_Task description_
Every line below from the one containing "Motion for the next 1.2" through the one containing "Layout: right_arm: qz" must be transcribed exactly. Omit all lines outside that stretch.

(Source records)
=-=-=-=-=

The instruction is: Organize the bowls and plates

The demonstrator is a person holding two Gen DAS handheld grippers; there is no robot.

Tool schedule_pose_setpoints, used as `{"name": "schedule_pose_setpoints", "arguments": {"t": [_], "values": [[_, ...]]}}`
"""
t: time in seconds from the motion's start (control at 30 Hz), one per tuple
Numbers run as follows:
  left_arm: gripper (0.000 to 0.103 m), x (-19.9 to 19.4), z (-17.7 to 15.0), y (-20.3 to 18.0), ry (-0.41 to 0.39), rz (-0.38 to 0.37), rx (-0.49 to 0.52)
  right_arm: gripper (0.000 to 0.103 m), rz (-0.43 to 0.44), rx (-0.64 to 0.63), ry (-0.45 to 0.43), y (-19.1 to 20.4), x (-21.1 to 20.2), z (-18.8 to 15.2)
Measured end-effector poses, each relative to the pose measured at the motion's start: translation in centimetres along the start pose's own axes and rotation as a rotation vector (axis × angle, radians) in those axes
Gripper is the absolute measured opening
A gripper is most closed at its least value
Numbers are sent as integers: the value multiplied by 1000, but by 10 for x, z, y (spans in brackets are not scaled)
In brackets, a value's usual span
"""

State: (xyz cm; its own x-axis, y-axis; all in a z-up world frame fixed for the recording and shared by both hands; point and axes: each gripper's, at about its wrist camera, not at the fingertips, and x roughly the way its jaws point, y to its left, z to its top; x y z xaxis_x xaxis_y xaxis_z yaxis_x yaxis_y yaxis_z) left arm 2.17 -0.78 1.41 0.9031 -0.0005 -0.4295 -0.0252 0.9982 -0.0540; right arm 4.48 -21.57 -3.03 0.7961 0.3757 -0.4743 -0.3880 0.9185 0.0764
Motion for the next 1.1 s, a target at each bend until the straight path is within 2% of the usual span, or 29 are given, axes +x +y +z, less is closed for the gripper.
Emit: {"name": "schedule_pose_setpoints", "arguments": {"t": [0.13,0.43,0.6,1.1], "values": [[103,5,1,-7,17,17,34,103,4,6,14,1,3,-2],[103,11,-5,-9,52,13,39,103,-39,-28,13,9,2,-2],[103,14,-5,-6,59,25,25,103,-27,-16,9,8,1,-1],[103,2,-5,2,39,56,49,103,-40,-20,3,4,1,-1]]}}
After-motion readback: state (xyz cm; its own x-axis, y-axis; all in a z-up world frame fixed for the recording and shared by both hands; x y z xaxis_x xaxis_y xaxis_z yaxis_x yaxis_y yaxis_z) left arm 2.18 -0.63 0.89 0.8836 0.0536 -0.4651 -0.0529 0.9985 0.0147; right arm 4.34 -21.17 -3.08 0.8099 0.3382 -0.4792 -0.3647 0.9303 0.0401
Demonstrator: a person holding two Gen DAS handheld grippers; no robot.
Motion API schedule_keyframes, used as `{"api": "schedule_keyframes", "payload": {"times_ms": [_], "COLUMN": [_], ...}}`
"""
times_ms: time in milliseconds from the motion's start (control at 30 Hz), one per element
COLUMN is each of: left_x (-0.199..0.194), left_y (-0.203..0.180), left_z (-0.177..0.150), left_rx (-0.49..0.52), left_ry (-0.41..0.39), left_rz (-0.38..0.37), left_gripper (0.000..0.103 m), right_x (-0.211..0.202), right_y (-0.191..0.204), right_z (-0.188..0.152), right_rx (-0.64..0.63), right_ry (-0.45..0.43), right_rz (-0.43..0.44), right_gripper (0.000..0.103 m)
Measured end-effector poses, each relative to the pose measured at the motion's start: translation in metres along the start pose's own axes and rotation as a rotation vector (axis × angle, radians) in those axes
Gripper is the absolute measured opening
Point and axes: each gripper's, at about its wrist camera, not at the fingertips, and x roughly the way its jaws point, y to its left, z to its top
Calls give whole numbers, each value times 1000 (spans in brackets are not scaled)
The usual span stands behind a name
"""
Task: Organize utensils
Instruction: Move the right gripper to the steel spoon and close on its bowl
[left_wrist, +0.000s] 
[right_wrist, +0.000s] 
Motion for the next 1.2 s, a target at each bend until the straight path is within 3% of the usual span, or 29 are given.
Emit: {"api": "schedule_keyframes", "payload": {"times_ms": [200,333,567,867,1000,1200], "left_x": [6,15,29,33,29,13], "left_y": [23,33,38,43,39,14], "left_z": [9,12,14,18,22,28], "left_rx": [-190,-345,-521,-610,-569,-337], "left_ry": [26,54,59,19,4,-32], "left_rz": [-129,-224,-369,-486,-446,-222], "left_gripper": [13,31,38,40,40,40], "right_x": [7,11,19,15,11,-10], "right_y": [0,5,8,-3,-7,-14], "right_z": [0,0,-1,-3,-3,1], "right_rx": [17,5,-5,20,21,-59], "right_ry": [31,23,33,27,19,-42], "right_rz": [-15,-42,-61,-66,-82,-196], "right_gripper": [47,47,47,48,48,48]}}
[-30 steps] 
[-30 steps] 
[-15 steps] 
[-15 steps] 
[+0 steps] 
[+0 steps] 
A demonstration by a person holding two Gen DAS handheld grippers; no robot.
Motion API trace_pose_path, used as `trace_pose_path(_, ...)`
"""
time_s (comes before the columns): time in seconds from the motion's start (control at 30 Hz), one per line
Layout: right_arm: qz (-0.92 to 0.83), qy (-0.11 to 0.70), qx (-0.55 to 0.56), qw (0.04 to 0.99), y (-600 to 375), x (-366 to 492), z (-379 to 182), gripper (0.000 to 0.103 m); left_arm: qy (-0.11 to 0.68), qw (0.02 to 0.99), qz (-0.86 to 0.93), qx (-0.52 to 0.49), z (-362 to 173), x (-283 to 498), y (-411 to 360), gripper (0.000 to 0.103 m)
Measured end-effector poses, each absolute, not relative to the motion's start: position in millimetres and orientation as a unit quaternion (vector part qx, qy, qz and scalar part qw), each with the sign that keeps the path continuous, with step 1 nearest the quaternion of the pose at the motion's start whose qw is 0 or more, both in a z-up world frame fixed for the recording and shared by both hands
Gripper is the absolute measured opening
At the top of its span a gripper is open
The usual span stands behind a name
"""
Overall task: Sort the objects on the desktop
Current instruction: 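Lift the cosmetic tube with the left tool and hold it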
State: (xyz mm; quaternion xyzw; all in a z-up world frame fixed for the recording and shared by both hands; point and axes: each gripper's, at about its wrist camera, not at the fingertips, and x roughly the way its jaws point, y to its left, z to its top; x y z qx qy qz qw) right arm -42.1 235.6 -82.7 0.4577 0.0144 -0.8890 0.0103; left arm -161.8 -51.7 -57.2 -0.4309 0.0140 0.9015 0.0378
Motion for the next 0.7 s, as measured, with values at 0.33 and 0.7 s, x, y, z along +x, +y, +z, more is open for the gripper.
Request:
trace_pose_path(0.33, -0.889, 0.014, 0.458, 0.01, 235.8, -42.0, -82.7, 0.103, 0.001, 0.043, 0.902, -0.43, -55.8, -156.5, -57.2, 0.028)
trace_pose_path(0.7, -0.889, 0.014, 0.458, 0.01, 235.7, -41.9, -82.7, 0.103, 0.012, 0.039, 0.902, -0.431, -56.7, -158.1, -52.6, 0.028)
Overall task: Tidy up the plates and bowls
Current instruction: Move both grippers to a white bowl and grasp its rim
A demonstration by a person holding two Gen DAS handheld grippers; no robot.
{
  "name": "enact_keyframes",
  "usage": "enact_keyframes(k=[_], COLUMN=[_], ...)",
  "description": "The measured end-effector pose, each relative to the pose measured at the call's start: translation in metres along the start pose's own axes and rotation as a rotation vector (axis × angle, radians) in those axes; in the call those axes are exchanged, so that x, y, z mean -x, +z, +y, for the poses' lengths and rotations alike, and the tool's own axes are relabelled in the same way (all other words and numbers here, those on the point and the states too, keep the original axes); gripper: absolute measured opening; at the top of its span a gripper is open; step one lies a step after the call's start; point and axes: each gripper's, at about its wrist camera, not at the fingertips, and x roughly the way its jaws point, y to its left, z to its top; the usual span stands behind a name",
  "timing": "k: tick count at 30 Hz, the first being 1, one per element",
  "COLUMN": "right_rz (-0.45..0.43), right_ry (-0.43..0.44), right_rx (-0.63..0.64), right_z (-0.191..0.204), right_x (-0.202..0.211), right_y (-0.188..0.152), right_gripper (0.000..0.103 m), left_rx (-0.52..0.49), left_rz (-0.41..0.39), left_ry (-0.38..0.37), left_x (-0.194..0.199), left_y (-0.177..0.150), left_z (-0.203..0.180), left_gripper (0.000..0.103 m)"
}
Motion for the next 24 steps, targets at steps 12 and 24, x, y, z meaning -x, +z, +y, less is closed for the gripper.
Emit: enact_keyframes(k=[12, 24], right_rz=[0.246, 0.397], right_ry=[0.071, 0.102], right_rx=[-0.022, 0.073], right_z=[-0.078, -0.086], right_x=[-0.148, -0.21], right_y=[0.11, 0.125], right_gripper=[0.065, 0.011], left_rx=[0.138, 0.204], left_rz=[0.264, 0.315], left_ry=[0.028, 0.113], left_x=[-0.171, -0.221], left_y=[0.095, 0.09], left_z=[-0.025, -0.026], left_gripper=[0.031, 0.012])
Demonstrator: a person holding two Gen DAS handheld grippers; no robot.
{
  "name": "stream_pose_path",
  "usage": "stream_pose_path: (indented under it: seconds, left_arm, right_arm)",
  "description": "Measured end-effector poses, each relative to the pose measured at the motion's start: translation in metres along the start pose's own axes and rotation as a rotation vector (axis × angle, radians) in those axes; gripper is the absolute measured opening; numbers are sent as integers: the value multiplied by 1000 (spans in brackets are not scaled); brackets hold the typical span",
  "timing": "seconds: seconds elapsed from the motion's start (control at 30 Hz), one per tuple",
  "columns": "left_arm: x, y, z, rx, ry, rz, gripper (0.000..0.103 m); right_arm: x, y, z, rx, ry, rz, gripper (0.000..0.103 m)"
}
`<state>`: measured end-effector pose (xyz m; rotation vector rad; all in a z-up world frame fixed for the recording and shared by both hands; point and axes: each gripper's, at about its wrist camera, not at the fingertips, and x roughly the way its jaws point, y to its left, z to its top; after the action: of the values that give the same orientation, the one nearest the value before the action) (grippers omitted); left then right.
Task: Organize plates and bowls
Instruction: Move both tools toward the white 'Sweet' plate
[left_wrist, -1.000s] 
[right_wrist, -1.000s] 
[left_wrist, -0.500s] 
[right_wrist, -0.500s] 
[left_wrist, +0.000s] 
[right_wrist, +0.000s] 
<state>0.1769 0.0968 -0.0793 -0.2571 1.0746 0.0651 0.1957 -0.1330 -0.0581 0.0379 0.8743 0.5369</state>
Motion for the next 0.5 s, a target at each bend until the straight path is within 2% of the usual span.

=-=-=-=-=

_Response_
Motion for the next 1.2 s, a target at each bend until the straight path is within 3% of the usual span, or 29 are given.
Emit: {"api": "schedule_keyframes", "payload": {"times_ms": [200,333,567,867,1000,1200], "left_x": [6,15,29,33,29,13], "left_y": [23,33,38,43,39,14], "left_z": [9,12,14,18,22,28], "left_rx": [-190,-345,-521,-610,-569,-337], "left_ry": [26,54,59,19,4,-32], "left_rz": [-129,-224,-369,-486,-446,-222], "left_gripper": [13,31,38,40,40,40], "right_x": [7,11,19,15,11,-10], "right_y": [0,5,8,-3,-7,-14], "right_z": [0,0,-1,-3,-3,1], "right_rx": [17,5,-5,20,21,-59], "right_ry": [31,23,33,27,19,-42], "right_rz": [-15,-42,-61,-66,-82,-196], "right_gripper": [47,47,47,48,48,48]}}
[-30 steps] 
[-30 steps] 
[-15 steps] 
[-15 steps] 
[+0 steps] 
[+0 steps] 
A demonstration by a person holding two Gen DAS handheld grippers; no robot.
Motion API trace_pose_path, used as `trace_pose_path(_, ...)`
"""
time_s (comes before the columns): time in seconds from the motion's start (control at 30 Hz), one per line
Layout: right_arm: qz (-0.92 to 0.83), qy (-0.11 to 0.70), qx (-0.55 to 0.56), qw (0.04 to 0.99), y (-600 to 375), x (-366 to 492), z (-379 to 182), gripper (0.000 to 0.103 m); left_arm: qy (-0.11 to 0.68), qw (0.02 to 0.99), qz (-0.86 to 0.93), qx (-0.52 to 0.49), z (-362 to 173), x (-283 to 498), y (-411 to 360), gripper (0.000 to 0.103 m)

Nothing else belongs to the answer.